* TASK *
Your task is to restate every entry below word for word and omit the images.

* GIVEN DATA *
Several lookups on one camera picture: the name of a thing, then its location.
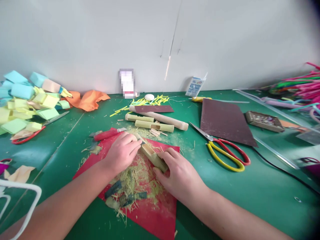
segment orange paper
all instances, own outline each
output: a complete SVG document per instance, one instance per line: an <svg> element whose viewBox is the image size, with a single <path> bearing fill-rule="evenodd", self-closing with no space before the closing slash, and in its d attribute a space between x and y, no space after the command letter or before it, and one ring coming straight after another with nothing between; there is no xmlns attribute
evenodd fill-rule
<svg viewBox="0 0 320 240"><path fill-rule="evenodd" d="M290 123L290 122L287 122L287 121L284 121L284 120L281 120L281 119L279 119L279 120L280 120L282 126L285 127L285 128L289 128L289 127L299 128L300 127L300 129L297 129L297 131L299 131L299 132L304 132L304 130L307 130L307 128L303 128L303 127L301 127L301 126L299 126L297 124Z"/></svg>
<svg viewBox="0 0 320 240"><path fill-rule="evenodd" d="M98 109L99 105L97 102L101 100L110 99L110 97L99 91L91 90L86 92L82 99L80 98L79 92L69 91L72 94L72 98L66 97L66 100L74 107L81 108L87 112Z"/></svg>

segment red cutting mat
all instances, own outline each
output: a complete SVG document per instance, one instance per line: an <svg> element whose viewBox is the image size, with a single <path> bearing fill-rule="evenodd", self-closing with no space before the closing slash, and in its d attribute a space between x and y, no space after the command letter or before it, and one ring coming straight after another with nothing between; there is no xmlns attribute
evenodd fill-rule
<svg viewBox="0 0 320 240"><path fill-rule="evenodd" d="M73 179L78 177L81 173L85 172L101 159L105 158L112 143L120 134L121 133L114 137L102 140L99 143L99 146L102 147L100 153L98 155L91 154L74 175ZM153 146L154 151L156 152L161 151L161 149L165 151L169 147L172 147L177 152L180 151L180 147L177 146L165 145L150 139L145 140ZM127 217L159 239L174 240L177 199L160 184L152 170L152 167L154 167L153 164L140 150L134 158L131 167L139 167L139 169L142 169L140 173L144 174L144 178L139 180L139 187L141 187L143 191L148 192L148 198L137 200L136 203L138 207L133 209L131 212L127 210ZM105 201L105 192L112 186L112 184L108 184L98 195L98 197L103 201Z"/></svg>

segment red scissors
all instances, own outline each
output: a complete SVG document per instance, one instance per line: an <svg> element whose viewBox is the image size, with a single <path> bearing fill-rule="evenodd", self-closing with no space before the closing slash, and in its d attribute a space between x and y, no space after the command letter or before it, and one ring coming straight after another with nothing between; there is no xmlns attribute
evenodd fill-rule
<svg viewBox="0 0 320 240"><path fill-rule="evenodd" d="M41 132L43 129L45 129L48 124L54 122L55 120L58 120L59 118L63 117L64 115L66 115L66 114L68 114L68 113L69 113L69 111L64 112L64 113L62 113L62 114L60 114L60 115L58 115L58 116L56 116L56 117L54 117L54 118L51 118L50 120L46 121L46 122L42 125L42 128L41 128L40 130L34 132L31 136L29 136L29 137L27 137L27 138L25 138L25 139L23 139L23 140L21 140L21 139L12 140L12 143L13 143L13 144L21 144L21 143L25 143L25 142L29 141L30 139L32 139L32 138L34 138L35 136L37 136L37 135L39 134L39 132Z"/></svg>

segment left hand
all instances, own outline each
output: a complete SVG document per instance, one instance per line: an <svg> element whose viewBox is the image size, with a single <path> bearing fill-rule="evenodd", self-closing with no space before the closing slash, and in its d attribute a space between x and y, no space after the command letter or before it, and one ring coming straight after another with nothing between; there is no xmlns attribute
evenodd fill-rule
<svg viewBox="0 0 320 240"><path fill-rule="evenodd" d="M111 145L101 164L115 176L130 166L141 147L142 140L130 133L123 132Z"/></svg>

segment white ball
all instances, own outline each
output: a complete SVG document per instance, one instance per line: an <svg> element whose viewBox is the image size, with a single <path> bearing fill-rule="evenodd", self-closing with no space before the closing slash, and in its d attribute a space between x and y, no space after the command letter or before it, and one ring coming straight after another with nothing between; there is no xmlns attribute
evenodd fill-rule
<svg viewBox="0 0 320 240"><path fill-rule="evenodd" d="M154 96L152 94L147 94L144 96L144 99L147 101L152 101L154 99Z"/></svg>

* SOLUTION TO THIS EXERCISE *
Several lookups on one camera picture: the name of a thing, then its location.
segment orange paper
all instances, own outline each
output: a complete SVG document per instance, one instance per line: an <svg> element whose viewBox is the image size, with a single <path> bearing fill-rule="evenodd", self-closing with no space before the closing slash, and in its d attribute a space between x and y, no space after the command letter or before it, and one ring coming straight after another with nothing between; there is no xmlns attribute
evenodd fill-rule
<svg viewBox="0 0 320 240"><path fill-rule="evenodd" d="M290 123L290 122L287 122L287 121L284 121L284 120L281 120L281 119L279 119L279 120L280 120L282 126L285 127L285 128L289 128L289 127L299 128L300 127L300 129L297 129L297 131L299 131L299 132L304 132L304 130L307 130L307 128L303 128L303 127L301 127L301 126L299 126L297 124Z"/></svg>
<svg viewBox="0 0 320 240"><path fill-rule="evenodd" d="M98 109L99 105L97 102L101 100L110 99L110 97L99 91L91 90L86 92L82 99L80 98L79 92L69 91L72 94L72 98L66 97L66 100L74 107L81 108L87 112Z"/></svg>

segment red cutting mat
all instances, own outline each
output: a complete SVG document per instance, one instance per line: an <svg> element whose viewBox is the image size, with a single <path> bearing fill-rule="evenodd", self-closing with no space before the closing slash, and in its d attribute a space between x and y, no space after the command letter or before it, and one ring coming straight after another with nothing between; there is no xmlns attribute
evenodd fill-rule
<svg viewBox="0 0 320 240"><path fill-rule="evenodd" d="M73 179L78 177L81 173L85 172L101 159L105 158L112 143L120 134L121 133L114 137L102 140L99 143L99 146L102 147L100 153L98 155L91 154L74 175ZM153 146L154 151L156 152L161 151L161 149L165 151L169 147L172 147L177 152L180 151L180 147L177 146L165 145L150 139L145 140ZM127 217L159 239L174 240L177 199L160 184L152 170L152 167L154 167L153 164L140 150L134 158L131 167L139 167L139 169L142 169L140 173L144 174L144 178L139 180L139 187L141 187L143 191L148 192L148 198L137 200L136 203L138 207L133 209L131 212L127 210ZM105 201L105 192L112 186L112 184L108 184L98 195L98 197L103 201Z"/></svg>

segment red scissors
all instances, own outline each
output: a complete SVG document per instance, one instance per line: an <svg> element whose viewBox is the image size, with a single <path> bearing fill-rule="evenodd", self-closing with no space before the closing slash, and in its d attribute a space between x and y, no space after the command letter or before it, and one ring coming straight after another with nothing between; there is no xmlns attribute
evenodd fill-rule
<svg viewBox="0 0 320 240"><path fill-rule="evenodd" d="M41 132L43 129L45 129L48 124L54 122L55 120L58 120L59 118L63 117L64 115L66 115L66 114L68 114L68 113L69 113L69 111L64 112L64 113L62 113L62 114L60 114L60 115L58 115L58 116L56 116L56 117L54 117L54 118L51 118L50 120L46 121L46 122L42 125L42 128L41 128L40 130L34 132L31 136L29 136L29 137L27 137L27 138L25 138L25 139L23 139L23 140L21 140L21 139L12 140L12 143L13 143L13 144L21 144L21 143L25 143L25 142L29 141L30 139L32 139L32 138L34 138L35 136L37 136L37 135L39 134L39 132Z"/></svg>

segment left hand
all instances, own outline each
output: a complete SVG document per instance, one instance per line: an <svg> element whose viewBox is the image size, with a single <path> bearing fill-rule="evenodd", self-closing with no space before the closing slash, and in its d attribute a space between x and y, no space after the command letter or before it, and one ring coming straight after another with nothing between; there is no xmlns attribute
evenodd fill-rule
<svg viewBox="0 0 320 240"><path fill-rule="evenodd" d="M111 145L101 164L115 176L130 166L141 147L142 140L130 133L123 132Z"/></svg>

segment white ball
all instances, own outline each
output: a complete SVG document per instance, one instance per line: an <svg> element whose viewBox is the image size, with a single <path> bearing fill-rule="evenodd", self-closing with no space before the closing slash, and in its d attribute a space between x and y, no space after the command letter or before it, and one ring coming straight after another with nothing between; there is no xmlns attribute
evenodd fill-rule
<svg viewBox="0 0 320 240"><path fill-rule="evenodd" d="M154 96L152 94L147 94L144 96L144 99L147 101L152 101L154 99Z"/></svg>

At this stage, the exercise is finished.